■ **HOW TO COMPLETE THIS TASK**
Excluding images, repeat the data exactly as given.

■ **COLLECTED DATA**
____

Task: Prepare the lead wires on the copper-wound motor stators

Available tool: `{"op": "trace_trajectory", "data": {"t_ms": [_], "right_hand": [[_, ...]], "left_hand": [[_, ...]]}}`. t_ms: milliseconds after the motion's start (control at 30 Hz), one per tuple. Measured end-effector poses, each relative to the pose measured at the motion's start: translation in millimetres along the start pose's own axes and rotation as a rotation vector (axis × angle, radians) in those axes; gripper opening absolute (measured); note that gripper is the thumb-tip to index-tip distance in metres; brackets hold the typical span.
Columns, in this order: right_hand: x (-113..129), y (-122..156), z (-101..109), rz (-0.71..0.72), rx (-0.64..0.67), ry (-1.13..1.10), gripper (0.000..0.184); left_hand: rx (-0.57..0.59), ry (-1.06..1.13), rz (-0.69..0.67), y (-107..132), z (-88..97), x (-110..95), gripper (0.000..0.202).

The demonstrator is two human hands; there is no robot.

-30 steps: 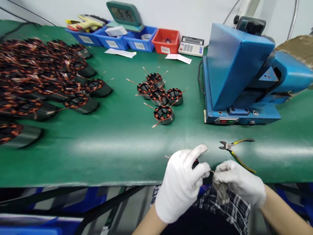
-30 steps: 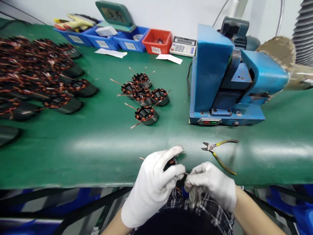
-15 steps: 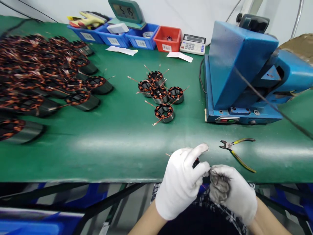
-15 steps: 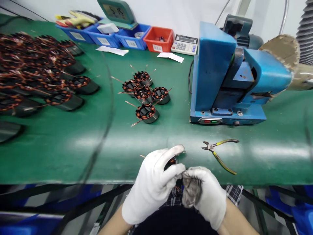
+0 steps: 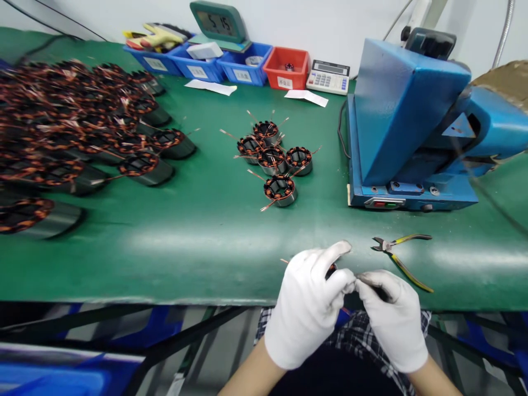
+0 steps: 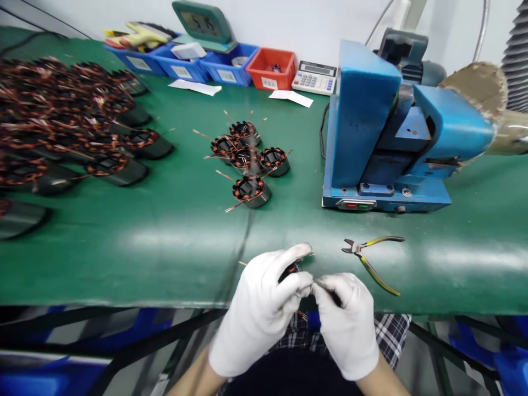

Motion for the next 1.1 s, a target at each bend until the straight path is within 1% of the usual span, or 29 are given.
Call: {"op": "trace_trajectory", "data": {"t_ms": [33,100,133,167,200,233,267,300,333,367,400,433,500,567,633,700,733,767,800,867,933,1000,1033,1100], "right_hand": [[-0.2,-1.9,4.7,-0.073,-0.093,0.043,0.007],[-1.3,-7.7,19.9,-0.203,-0.358,0.135,0.011],[-2.2,-11.1,28.0,-0.253,-0.442,0.164,0.014],[-3.3,-14.4,34.7,-0.305,-0.439,0.167,0.016],[-4.3,-17.4,38.9,-0.367,-0.342,0.131,0.018],[-5.1,-19.5,40.0,-0.443,-0.168,0.059,0.020],[-4.9,-20.5,38.2,-0.524,0.029,-0.040,0.021],[-3.6,-20.4,33.9,-0.593,0.199,-0.149,0.023],[-1.4,-19.8,27.9,-0.636,0.325,-0.244,0.025],[1.5,-19.1,20.8,-0.652,0.407,-0.315,0.027],[4.4,-18.5,13.2,-0.648,0.461,-0.359,0.026],[6.9,-18.1,6.1,-0.640,0.494,-0.380,0.021],[9.3,-18.0,-3.6,-0.659,0.511,-0.393,0.006],[7.4,-18.5,-4.5,-0.721,0.457,-0.426,0.015],[3.0,-18.8,1.9,-0.770,0.326,-0.523,0.020],[-1.5,-17.9,10.6,-0.778,0.160,-0.599,0.021],[-3.0,-16.8,13.6,-0.781,0.101,-0.610,0.021],[-3.8,-15.5,15.0,-0.786,0.077,-0.601,0.022],[-3.8,-13.9,14.5,-0.794,0.086,-0.580,0.025],[-2.3,-11.3,9.0,-0.799,0.158,-0.536,0.029],[0.5,-10.6,0.8,-0.756,0.215,-0.473,0.024],[3.8,-11.9,-6.7,-0.688,0.234,-0.400,0.012],[5.4,-13.0,-9.5,-0.666,0.234,-0.371,0.010],[8.4,-14.7,-12.9,-0.669,0.218,-0.342,0.015]], "left_hand": [[0.005,-0.018,0.007,0.0,-1.2,-1.5,0.021],[-0.019,-0.069,0.058,1.2,-2.7,-5.8,0.020],[-0.049,-0.094,0.100,2.6,-2.4,-8.4,0.018],[-0.087,-0.111,0.145,4.5,-1.1,-11.1,0.015],[-0.122,-0.117,0.182,6.7,1.0,-13.7,0.014],[-0.137,-0.114,0.202,9.0,3.8,-15.9,0.020],[-0.118,-0.105,0.195,11.2,6.9,-17.6,0.028],[-0.069,-0.099,0.165,12.8,10.0,-18.5,0.035],[-0.002,-0.104,0.131,13.7,13.0,-18.4,0.041],[0.071,-0.121,0.102,13.8,15.5,-17.5,0.043],[0.146,-0.144,0.085,12.9,17.6,-16.1,0.045],[0.207,-0.170,0.081,11.3,19.3,-14.6,0.045],[0.291,-0.213,0.102,6.1,21.5,-12.6,0.042],[0.350,-0.246,0.136,0.5,22.3,-13.1,0.038],[0.379,-0.275,0.184,-3.8,21.6,-14.9,0.034],[0.373,-0.277,0.210,-6.2,19.1,-16.4,0.028],[0.359,-0.268,0.210,-6.9,17.1,-16.6,0.026],[0.343,-0.255,0.203,-7.2,14.9,-16.4,0.023],[0.328,-0.242,0.194,-7.4,12.7,-15.8,0.021],[0.301,-0.230,0.183,-7.3,9.2,-14.0,0.018],[0.284,-0.221,0.186,-7.4,8.1,-12.2,0.018],[0.280,-0.201,0.193,-7.8,8.9,-11.2,0.018],[0.289,-0.188,0.196,-8.1,9.5,-11.0,0.017],[0.314,-0.178,0.206,-8.7,10.3,-10.9,0.014]]}}
Point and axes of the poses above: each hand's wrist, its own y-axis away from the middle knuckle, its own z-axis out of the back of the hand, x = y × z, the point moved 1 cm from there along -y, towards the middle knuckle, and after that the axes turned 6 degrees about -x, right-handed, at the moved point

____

■ **EXERCISE ANSWER**
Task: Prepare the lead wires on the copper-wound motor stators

Available tool: `{"op": "trace_trajectory", "data": {"t_ms": [_], "right_hand": [[_, ...]], "left_hand": [[_, ...]]}}`. t_ms: milliseconds after the motion's start (control at 30 Hz), one per tuple. Measured end-effector poses, each relative to the pose measured at the motion's start: translation in millimetres along the start pose's own axes and rotation as a rotation vector (axis × angle, radians) in those axes; gripper opening absolute (measured); note that gripper is the thumb-tip to index-tip distance in metres; brackets hold the typical span.
Columns, in this order: right_hand: x (-113..129), y (-122..156), z (-101..109), rz (-0.71..0.72), rx (-0.64..0.67), ry (-1.13..1.10), gripper (0.000..0.184); left_hand: rx (-0.57..0.59), ry (-1.06..1.13), rz (-0.69..0.67), y (-107..132), z (-88..97), x (-110..95), gripper (0.000..0.202).

The demonstrator is two human hands; there is no robot.

-30 steps: 
-30 steps: 
-15 steps: 
-15 steps: 
+0 steps: 
+0 steps: 

Motion for the next 1.1 s, a target at each bend until the straight path is within 1% of the usual span, or 29 are given.
Call: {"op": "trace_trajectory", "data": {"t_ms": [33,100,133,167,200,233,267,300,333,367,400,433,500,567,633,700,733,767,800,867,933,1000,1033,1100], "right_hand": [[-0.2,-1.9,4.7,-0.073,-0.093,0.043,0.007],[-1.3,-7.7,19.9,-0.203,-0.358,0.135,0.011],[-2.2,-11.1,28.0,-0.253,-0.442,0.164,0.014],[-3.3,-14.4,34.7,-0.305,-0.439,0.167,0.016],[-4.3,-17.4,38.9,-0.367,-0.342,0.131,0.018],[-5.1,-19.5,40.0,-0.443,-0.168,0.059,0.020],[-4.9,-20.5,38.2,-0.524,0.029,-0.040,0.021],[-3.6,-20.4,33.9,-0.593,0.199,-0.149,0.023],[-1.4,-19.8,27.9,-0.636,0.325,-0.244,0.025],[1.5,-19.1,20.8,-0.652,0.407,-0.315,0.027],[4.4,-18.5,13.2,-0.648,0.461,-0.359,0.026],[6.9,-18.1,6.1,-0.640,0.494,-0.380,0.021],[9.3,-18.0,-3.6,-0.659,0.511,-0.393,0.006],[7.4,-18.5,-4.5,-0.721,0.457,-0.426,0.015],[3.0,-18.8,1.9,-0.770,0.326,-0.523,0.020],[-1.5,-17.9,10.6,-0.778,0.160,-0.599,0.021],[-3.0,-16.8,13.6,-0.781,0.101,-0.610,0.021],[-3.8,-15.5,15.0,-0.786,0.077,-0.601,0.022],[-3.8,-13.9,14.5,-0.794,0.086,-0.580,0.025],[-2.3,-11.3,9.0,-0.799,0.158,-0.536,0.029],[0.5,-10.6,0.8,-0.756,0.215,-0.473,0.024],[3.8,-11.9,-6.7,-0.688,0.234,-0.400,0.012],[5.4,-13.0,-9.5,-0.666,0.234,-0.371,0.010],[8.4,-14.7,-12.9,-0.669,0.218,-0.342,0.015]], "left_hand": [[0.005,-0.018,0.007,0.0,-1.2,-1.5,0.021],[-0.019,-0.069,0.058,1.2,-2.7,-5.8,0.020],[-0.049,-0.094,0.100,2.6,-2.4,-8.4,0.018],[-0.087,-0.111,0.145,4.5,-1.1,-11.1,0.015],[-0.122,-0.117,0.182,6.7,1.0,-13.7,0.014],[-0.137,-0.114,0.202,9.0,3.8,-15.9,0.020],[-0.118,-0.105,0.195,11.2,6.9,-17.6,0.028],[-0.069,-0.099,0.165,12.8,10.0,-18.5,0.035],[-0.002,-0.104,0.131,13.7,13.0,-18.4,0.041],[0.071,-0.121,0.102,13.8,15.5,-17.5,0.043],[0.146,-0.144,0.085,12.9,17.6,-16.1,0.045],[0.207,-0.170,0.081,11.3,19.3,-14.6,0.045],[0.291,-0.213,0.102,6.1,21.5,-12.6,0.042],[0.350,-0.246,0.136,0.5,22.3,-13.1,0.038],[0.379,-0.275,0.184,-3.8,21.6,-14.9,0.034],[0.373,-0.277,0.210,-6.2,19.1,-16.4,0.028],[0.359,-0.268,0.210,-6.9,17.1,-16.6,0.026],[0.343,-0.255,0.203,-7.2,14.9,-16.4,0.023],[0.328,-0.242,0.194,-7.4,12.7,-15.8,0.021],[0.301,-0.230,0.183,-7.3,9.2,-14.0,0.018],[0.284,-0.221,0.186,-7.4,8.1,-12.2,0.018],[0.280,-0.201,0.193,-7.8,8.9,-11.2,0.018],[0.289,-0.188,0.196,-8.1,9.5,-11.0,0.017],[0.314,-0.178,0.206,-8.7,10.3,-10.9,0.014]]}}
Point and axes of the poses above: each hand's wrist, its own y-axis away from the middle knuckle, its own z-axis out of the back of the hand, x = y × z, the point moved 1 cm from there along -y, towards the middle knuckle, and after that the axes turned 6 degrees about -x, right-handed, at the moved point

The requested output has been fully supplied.